▸ About this exercise: An exact, complete printout of the listing is wanted, minus its images.

▸ Recorded data:
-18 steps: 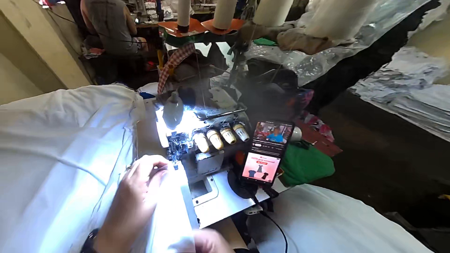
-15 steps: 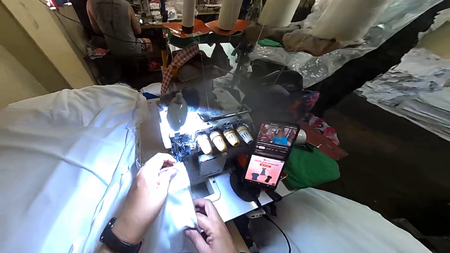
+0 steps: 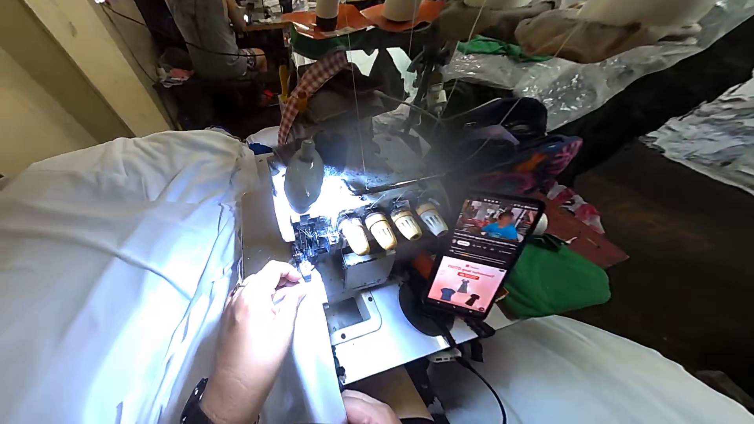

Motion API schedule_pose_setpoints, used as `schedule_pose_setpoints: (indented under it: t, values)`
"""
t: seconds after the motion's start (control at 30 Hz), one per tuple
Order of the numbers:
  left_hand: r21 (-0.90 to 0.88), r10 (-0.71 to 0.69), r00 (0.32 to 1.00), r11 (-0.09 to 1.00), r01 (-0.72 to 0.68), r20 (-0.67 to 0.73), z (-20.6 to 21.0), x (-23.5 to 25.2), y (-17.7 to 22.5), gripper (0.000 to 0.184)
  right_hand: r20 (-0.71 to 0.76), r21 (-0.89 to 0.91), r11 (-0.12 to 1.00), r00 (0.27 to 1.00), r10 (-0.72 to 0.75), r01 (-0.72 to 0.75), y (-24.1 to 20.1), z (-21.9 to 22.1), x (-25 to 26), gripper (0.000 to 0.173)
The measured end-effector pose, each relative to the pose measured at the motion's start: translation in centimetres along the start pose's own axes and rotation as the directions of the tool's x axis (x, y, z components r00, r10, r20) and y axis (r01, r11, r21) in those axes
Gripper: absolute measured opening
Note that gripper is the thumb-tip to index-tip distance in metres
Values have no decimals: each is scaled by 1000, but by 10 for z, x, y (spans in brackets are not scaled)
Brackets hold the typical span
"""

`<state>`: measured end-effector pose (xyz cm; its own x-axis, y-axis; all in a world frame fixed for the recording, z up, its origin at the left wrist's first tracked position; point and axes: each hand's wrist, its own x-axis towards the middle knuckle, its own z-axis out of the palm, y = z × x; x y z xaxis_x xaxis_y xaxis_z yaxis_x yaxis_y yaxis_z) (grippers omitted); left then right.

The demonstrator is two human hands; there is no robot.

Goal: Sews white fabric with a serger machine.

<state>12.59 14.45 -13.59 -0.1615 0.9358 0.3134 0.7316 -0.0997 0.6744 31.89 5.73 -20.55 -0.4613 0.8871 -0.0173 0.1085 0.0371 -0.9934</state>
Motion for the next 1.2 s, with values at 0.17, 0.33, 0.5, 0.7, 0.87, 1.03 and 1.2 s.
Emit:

▸ Exercise output:
-18 steps: 
-15 steps: 
+0 steps: 

Motion API schedule_pose_setpoints, used as `schedule_pose_setpoints: (indented under it: t, values)`
"""
t: seconds after the motion's start (control at 30 Hz), one per tuple
Order of the numbers:
  left_hand: r21 (-0.90 to 0.88), r10 (-0.71 to 0.69), r00 (0.32 to 1.00), r11 (-0.09 to 1.00), r01 (-0.72 to 0.68), r20 (-0.67 to 0.73), z (-20.6 to 21.0), x (-23.5 to 25.2), y (-17.7 to 22.5), gripper (0.000 to 0.184)
  right_hand: r20 (-0.71 to 0.76), r21 (-0.89 to 0.91), r11 (-0.12 to 1.00), r00 (0.27 to 1.00), r10 (-0.72 to 0.75), r01 (-0.72 to 0.75), y (-24.1 to 20.1), z (-21.9 to 22.1), x (-25 to 26), gripper (0.000 to 0.173)
The measured end-effector pose, each relative to the pose measured at the motion's start: translation in centimetres along the start pose's own axes and rotation as the directions of the tool's x axis (x, y, z components r00, r10, r20) and y axis (r01, r11, r21) in those axes
Gripper: absolute measured opening
Note that gripper is the thumb-tip to index-tip distance in metres
Values have no decimals: each is scaled by 1000, but by 10 for z, x, y (spans in brackets are not scaled)
Brackets hold the typical span
"""

`<state>`: measured end-effector pose (xyz cm; its own x-axis, y-axis; all in a world frame fixed for the recording, z up, its origin at the left wrist's first tracked position; point and axes: each hand's wrist, its own x-axis towards the middle knuckle, its own z-axis out of the palm, y = z × x; x y z xaxis_x xaxis_y xaxis_z yaxis_x yaxis_y yaxis_z) (grippers omitted); left then right.

The demonstrator is two human hands; there is no robot.

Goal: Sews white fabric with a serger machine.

<state>12.59 14.45 -13.59 -0.1615 0.9358 0.3134 0.7316 -0.0997 0.6744 31.89 5.73 -20.55 -0.4613 0.8871 -0.0173 0.1085 0.0371 -0.9934</state>
Motion for the next 1.2 s, with values at 0.17, 0.33, 0.5, 0.7, 0.87, 1.03 and 1.2 s.
Emit:

What was asked now has a complete answer.